Saturday, December 24th, 2016
Stephan: If you have listened to the news today I am sure you have already heard about the extraordinary tweet from Donald Trump concerning nuclear arms. I have several reactions to this. First, we only have one President at a time, and I can't remember a time when an incoming President has so blatantly disregarded that. We have had some really stupid comments from Presidents during campaigns, interesting that they mostly seem to come from Republicans, Reagan's "joke" that we're about to start bombing the Soviet Union in five minutes comes immediately to mind. But I can't recall anything like this.
Second, Trump's tweet set in motion one of the most obvious normalization campaigns yet. Trump's minions and the media spent the day turning themselves inside out to defuse what I see as a sociopathic amusement -- and I expect this process will be a regular feature of the Trump Presidency.

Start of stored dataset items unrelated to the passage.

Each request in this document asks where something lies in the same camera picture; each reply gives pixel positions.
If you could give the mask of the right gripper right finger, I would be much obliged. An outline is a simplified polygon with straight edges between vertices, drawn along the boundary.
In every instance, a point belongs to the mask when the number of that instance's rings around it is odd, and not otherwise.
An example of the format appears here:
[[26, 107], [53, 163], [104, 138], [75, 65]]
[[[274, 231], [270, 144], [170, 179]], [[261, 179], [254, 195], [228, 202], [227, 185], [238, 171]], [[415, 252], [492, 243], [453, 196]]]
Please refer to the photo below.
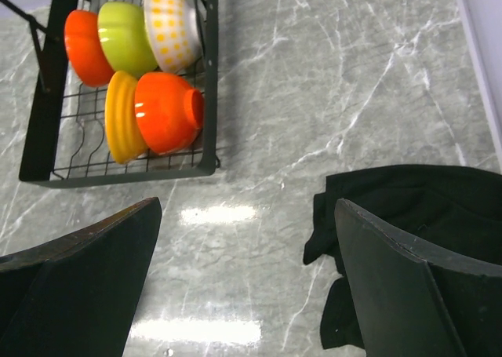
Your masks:
[[499, 356], [501, 266], [341, 199], [340, 252], [368, 356]]

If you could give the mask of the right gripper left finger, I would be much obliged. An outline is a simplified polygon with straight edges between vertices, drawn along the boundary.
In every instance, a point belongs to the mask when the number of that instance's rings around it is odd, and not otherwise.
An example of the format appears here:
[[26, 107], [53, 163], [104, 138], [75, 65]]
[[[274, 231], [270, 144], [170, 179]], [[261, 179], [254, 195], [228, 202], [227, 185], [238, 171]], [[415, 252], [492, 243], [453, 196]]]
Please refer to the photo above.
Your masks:
[[120, 356], [158, 240], [158, 198], [1, 258], [3, 356]]

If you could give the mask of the yellow-orange bowl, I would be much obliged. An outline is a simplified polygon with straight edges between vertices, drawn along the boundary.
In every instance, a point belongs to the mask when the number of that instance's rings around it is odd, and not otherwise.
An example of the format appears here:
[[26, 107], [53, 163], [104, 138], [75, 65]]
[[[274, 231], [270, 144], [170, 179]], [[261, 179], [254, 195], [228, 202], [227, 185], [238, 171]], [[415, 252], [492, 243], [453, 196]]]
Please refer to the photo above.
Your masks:
[[107, 88], [104, 114], [105, 134], [112, 158], [126, 164], [148, 150], [136, 122], [134, 96], [138, 80], [117, 71]]

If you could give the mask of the red-orange bowl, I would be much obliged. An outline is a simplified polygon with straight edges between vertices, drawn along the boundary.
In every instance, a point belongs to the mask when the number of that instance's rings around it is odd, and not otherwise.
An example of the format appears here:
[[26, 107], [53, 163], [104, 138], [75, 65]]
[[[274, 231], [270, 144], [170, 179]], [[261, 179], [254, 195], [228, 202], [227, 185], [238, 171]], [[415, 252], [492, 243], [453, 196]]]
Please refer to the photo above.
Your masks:
[[134, 102], [141, 135], [157, 155], [188, 148], [202, 130], [204, 96], [178, 75], [143, 75], [137, 83]]
[[82, 82], [94, 88], [108, 84], [115, 73], [101, 48], [97, 18], [96, 13], [74, 10], [64, 25], [69, 62]]

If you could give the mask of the lime green bowl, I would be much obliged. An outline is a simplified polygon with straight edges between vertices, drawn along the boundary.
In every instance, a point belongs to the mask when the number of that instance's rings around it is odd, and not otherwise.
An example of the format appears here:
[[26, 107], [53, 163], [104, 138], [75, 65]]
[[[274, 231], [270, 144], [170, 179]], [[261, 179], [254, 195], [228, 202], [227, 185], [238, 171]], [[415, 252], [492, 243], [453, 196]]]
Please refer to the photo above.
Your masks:
[[158, 67], [140, 6], [105, 2], [98, 12], [97, 25], [101, 48], [114, 71], [125, 71], [140, 78]]

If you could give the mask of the patterned white teal bowl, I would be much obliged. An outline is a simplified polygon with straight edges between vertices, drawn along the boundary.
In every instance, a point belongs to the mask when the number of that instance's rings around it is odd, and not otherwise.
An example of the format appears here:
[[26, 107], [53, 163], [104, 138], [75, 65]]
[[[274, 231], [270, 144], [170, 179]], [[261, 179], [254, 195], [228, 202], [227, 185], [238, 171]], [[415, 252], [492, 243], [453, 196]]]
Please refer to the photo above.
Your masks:
[[188, 0], [143, 0], [151, 50], [160, 69], [176, 74], [202, 55], [200, 14]]

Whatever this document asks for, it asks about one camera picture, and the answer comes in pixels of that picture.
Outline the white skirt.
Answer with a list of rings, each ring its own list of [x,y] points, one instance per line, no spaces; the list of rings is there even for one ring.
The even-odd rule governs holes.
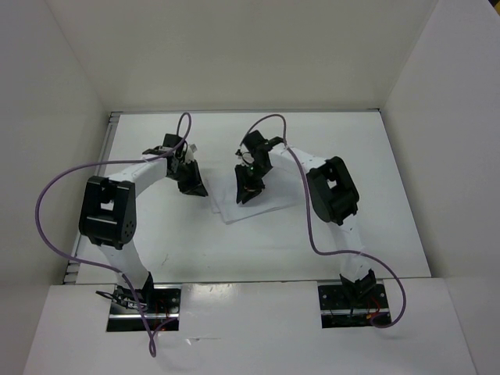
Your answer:
[[[204,179],[213,213],[225,224],[297,205],[302,200],[298,178],[284,171],[271,171],[265,189],[249,202],[236,203],[237,185],[233,173],[211,172]]]

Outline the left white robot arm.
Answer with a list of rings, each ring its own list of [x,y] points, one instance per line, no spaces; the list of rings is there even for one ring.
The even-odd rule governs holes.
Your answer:
[[[137,224],[136,198],[157,181],[168,178],[177,182],[180,193],[206,197],[195,145],[184,143],[172,155],[156,159],[170,149],[148,149],[140,163],[107,177],[87,181],[80,212],[79,230],[103,253],[109,266],[117,269],[117,301],[127,298],[138,312],[147,312],[155,304],[151,273],[142,264],[134,244]]]

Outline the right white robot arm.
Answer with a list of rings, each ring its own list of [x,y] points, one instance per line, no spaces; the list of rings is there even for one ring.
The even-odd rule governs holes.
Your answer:
[[[246,204],[266,188],[264,177],[272,169],[302,179],[309,193],[309,210],[330,229],[337,252],[346,254],[341,265],[342,297],[350,309],[366,304],[376,285],[374,272],[361,256],[364,246],[356,223],[359,193],[343,159],[316,157],[285,145],[284,139],[264,138],[255,130],[246,135],[235,166],[236,203]]]

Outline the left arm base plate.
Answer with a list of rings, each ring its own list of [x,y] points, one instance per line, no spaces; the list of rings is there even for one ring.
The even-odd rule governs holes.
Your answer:
[[[95,294],[110,301],[107,332],[145,331],[132,294],[116,286],[113,292],[96,291]],[[141,300],[145,320],[152,332],[178,331],[180,325],[181,289],[161,287],[152,291],[151,300]]]

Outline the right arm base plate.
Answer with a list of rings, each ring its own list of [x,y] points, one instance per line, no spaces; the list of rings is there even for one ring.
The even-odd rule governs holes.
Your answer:
[[[319,284],[318,295],[323,329],[369,327],[371,320],[382,326],[391,323],[391,313],[383,284],[351,307],[339,284]]]

Third, sociopaths are smart if deranged, and one of the features of this psychological condition is an unsatisfiable craving to always be the center of attention. Trump has clearly figured out how to push the buttons of the media, and the world come to that, so that he is always in the spotlight and unless the media develops a way of dealing with that, the news over the next four years is going to be dominated by outrageous tweets, that bring everything else to a screeching stop.
Fourth, actions such as this obfuscate real news and real things. Have you noticed we have yet to see Trump's Tax returns? Have you noticed that the glaring conflicts of interest no longer get much attention?
Fifth, have you noticed the pusillanimous behavior of the Republican leadership, and their little brown noses?
Buckle up, we're in for a very strange ride.
Credit: Alternet
Donald Trump’s zest for making offhand quips about his intentions on serious policy matters has launched the United States on a grand experiment: What happens when the world doesn’t understand what the American president is trying to say?
In the hours after President-elect Trump tweeted about his desire to expand American nuclear weapons capability — seeming to upend decades of consensus that fewer nukes is better — experts puzzled about what he meant, his own aides seemed to walk his comment back, and Trump himself weighed in to suggest that the most extreme reading of his tweet was the right one.
Trump stunned nuclear experts Thursday by proclaiming in a tweet that “the United States must greatly strengthen and expand its nuclear capability until such time as the world comes to its senses regarding nukes.”
And on Friday, Trump himself weighed in again, saying in a statement to “Morning Joe” host Mika Brzezinski of MSNBC: “Let it be an arms race. We will outmatch them at every pass and outlast them all.”